I seem to remember it was the likes of the Mujahideen who got US Stingers and used them with deadly effect against the soviet helicopters, typically luring them to help ambushed ground forces and shooting down the helicopters from concealed positions on  high ground

Post edited at 15:34
 TobyA 12 Jan 2020
In reply to wercat:

Yep, although all the resistance groups used the term mujahedeen: groups that were quite different to each other and usually ended up fighting each other in the civil war after the soviets had left. The American funding went via the Pakistanis two quite extreme groups mainly in the south of the country. Ironically some of the more moderate, and more nationalist groups like Ahmed Shah Masood's group, failed to attract Western support despite fighting hard against the Soviet Union.

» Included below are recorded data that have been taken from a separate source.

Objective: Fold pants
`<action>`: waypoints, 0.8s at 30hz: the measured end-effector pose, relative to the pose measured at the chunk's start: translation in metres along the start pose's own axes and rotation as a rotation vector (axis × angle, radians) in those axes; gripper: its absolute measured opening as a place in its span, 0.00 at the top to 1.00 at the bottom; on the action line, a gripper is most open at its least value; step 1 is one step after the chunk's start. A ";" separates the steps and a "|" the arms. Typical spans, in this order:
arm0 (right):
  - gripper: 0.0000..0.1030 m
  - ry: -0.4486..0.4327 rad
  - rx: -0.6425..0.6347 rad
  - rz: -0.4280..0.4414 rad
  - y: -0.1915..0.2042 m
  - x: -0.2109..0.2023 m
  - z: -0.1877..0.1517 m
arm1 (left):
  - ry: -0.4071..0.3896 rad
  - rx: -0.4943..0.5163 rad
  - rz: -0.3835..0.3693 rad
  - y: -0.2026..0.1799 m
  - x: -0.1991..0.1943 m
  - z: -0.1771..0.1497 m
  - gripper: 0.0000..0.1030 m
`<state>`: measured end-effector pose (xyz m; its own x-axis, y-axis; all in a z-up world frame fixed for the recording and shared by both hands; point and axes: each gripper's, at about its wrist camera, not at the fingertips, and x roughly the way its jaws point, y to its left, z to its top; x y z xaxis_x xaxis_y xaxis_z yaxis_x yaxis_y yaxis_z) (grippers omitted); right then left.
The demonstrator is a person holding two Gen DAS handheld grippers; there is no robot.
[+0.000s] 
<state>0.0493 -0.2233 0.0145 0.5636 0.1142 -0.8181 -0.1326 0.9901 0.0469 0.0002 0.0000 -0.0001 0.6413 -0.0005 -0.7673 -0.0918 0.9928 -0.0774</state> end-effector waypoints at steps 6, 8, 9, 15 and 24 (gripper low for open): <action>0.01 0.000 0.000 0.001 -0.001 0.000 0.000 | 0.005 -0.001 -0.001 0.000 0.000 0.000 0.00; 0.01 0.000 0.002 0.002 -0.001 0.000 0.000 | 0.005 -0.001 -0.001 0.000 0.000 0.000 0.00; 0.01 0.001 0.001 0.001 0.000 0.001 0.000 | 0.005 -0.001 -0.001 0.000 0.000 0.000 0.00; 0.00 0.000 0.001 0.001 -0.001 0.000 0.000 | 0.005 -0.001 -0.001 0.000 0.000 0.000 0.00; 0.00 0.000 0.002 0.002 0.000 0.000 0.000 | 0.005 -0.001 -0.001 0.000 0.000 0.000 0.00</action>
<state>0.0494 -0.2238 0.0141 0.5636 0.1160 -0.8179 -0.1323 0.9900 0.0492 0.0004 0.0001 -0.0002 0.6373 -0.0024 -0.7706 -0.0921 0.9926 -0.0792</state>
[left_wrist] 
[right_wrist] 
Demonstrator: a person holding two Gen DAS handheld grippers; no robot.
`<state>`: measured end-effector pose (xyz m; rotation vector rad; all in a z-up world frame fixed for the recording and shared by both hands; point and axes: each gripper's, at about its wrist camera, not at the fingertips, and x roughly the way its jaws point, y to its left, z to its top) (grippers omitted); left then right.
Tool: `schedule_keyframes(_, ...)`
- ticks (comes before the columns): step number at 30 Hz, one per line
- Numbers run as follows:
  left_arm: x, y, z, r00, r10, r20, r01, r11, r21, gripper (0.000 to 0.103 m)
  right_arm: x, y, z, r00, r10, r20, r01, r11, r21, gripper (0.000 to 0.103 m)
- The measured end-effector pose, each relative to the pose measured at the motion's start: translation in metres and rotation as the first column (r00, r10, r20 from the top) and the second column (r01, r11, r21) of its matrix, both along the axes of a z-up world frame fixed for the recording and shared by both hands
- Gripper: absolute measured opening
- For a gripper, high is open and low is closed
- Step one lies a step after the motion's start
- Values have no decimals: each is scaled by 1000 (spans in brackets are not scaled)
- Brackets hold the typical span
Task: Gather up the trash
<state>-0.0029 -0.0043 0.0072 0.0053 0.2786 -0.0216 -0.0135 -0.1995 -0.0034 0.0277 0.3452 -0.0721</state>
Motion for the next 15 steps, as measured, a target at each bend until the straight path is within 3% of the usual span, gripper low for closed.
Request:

Masood was assassinated by Al-Qaeda in the run up to 9/11, most reckon because it was thought that he would quickly ally with America in defeating the Taliban who were the government at the time.

Removed User 12 Jan 2020
In reply to The Lemming:

Things seem to be kicking off again in Iran. While there was a massive attendance at Soleimani's funeral which suggested that Trump had managed to unify Iran there are demonstrations going on in Tehran now with people shouting death to their supreme leader.

https://twitter.com/yashar/status/1216252081029271557?s=09

Seen other reports of much the same.